沈归棠在发现温庭兰怀中正是那个将他用完就丢的小哑巴,又联系起面前废弃已久的太子府时,便几乎立刻确定了她的身份,传闻中早年夭折的神霄郡主姬钰。
怪不得他当初便觉得那般相似。
他本不欲多管闲事,插一次手已是点到为止,奈何身边这丫头片子实在烦人烦得够呛。
“我若是温公子你,便不会与这位姑娘有过多牵扯,毁了温公子你的前程也就罢了,害了这姑娘的命可就不好了,您说呢?”
温庭兰的脚步蓦地顿住,他一寸寸地转过头来,只见他原本便已欺霜赛雪的面容此刻好似被寒冰全部覆盖,扫过来的眼神仿佛刺人的冰棱,声音也冷得出奇:“阁下这是何意?”
并没有直面他寒意的二狗已经忍不住打了一个寒颤,然而被犹如化为实质的杀意所裹挟的沈归棠却浑然不觉似的摇起了手中的折扇。他盯着对方寒星淬冽的眸子一字一顿道:“在下的意思是,温兄你只会给这位姑娘带来更大的麻烦。”
眼见温庭兰手上骤然暴动的青筋,沈归棠终于知道不可欺人太甚,收起手中铁扇微微一礼,“沈某曾有幸受恩于先太子,着实不愿见其故人再遭摧折,还望温兄成全。”
二狗虽听不懂沈归棠话中机锋,但感觉到对面人态度略有软和,趁热打铁道:“我是她的朋友,自然不会害她。你若是不信任我们,大可以随我们一同回去。”
温庭兰默了默,冰冷的视线在望向怀中人面容时宛若春雪初霁,连目光都有了温度。
明明已经陷入了昏睡,她纤细的眉却还紧紧皱着,好似睡也睡不安稳,而嘴角残留的点滴鲜血更是衬的她面容越发苍白,有种脆弱的美丽。
她的面容其实与幼时相比变化颇多,但他还是一眼便认出了她。所以没关系,即使再次分别,他也终能亲手找回她。而且,这一次他不会允许自己再等太久。
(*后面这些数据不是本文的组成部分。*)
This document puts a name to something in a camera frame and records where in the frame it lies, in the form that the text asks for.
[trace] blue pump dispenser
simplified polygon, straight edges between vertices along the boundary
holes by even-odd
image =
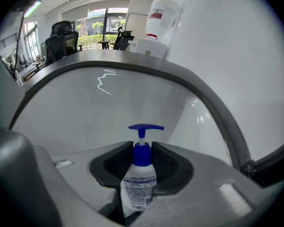
[[[131,130],[138,130],[139,143],[136,143],[133,148],[133,164],[136,166],[151,165],[151,147],[145,142],[146,130],[164,130],[163,126],[154,124],[134,124],[128,127]]]
他对二人点了点头,便是同意了他们将横波带走,只是他也没有放手的意思,想必是要与他们同去了。
沈归棠一言不发地在前面带路,后面的温庭兰更是沉默不语,被他们二人夹在中间的二狗却莫名从两人之间的安静气氛中嗅出了剑拔弩张的意味。
一向见了长得好看的人就想凑上去和人家搭话的她此刻实在是无所适从,从废弃的太子府到沈府这短短一条街道的距离于当前的她竟仿佛如隔天堑。
终于见到了心心念念的沈府大门,二狗蹦跶着冲了过去,嘴里还不忘狗腿地解释:“我去给你们叫门去。”
沈归棠轻嗤一声:“门我没关,去喊绿婆婆吧。”
二狗尴尬地挠了挠头,讷讷地应了一声便逃也似的溜走了。
进了里间,绿婆婆已经净了手在榻旁等着了。温庭兰将横波轻轻置于榻上,又拿出随身的手帕为她擦拭干净嘴角的血迹,这才退开身将位置留给绿婆婆。
绿婆婆倒是不介意他在一旁守着,先是拨开横波的眼皮又张开她的嘴检查了一番,拂起她衣袖后,并指落于她伶仃细白的手腕上,表情略显沉重。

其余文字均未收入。